_EXERCISE DIRECTIONS_.
All lines from the one containing "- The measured" down to the one containing "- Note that", both ends included, are to be given again exactly; omit the rest of the listing below.

_GIVEN INFORMATION_.
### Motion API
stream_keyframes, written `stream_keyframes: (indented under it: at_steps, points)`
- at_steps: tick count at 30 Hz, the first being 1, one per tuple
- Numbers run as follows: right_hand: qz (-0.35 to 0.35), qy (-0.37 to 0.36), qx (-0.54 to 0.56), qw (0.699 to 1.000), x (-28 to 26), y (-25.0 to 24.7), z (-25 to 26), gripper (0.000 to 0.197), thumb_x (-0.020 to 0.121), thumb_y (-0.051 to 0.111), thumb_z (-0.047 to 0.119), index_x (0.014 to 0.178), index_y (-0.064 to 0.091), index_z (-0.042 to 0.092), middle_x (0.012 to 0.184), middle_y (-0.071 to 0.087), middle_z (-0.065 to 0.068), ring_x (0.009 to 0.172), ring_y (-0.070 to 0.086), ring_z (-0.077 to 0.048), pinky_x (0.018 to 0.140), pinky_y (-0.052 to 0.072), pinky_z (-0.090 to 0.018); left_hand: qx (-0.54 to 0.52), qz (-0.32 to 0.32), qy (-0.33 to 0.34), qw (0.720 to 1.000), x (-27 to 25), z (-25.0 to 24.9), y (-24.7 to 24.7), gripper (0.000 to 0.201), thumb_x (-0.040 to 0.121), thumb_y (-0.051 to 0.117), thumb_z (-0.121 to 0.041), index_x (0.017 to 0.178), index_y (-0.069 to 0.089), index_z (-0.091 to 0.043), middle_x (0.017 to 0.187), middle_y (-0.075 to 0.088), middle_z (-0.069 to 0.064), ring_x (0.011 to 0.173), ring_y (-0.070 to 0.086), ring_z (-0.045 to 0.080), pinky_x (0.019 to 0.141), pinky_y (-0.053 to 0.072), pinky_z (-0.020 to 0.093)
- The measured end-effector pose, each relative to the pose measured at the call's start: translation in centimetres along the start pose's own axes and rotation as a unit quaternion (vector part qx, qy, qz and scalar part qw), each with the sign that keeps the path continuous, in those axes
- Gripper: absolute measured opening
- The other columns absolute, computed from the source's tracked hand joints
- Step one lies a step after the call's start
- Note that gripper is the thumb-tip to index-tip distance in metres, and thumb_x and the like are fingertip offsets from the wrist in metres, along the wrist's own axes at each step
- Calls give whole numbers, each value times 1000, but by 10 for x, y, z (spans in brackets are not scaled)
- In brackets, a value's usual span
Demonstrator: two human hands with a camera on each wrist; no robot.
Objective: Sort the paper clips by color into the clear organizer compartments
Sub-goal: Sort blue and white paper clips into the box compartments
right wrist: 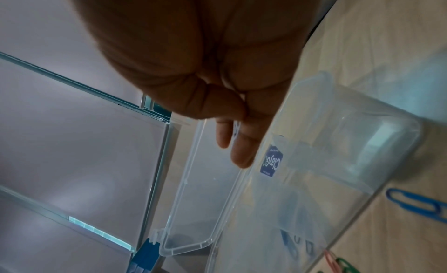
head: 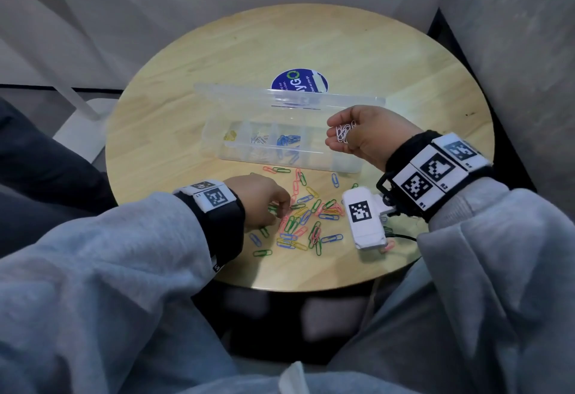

_SOLUTION FOR THIS TASK_.
- The measured end-effector pose, each relative to the pose measured at the call's start: translation in centimetres along the start pose's own axes and rotation as a unit quaternion (vector part qx, qy, qz and scalar part qw), each with the sign that keeps the path continuous, in those axes
- Gripper: absolute measured opening
- The other columns absolute, computed from the source's tracked hand joints
- Step one lies a step after the call's start
- Note that gripper is the thumb-tip to index-tip distance in metres, and thumb_x and the like are fingertip offsets from the wrist in metres, along the wrist's own axes at each step

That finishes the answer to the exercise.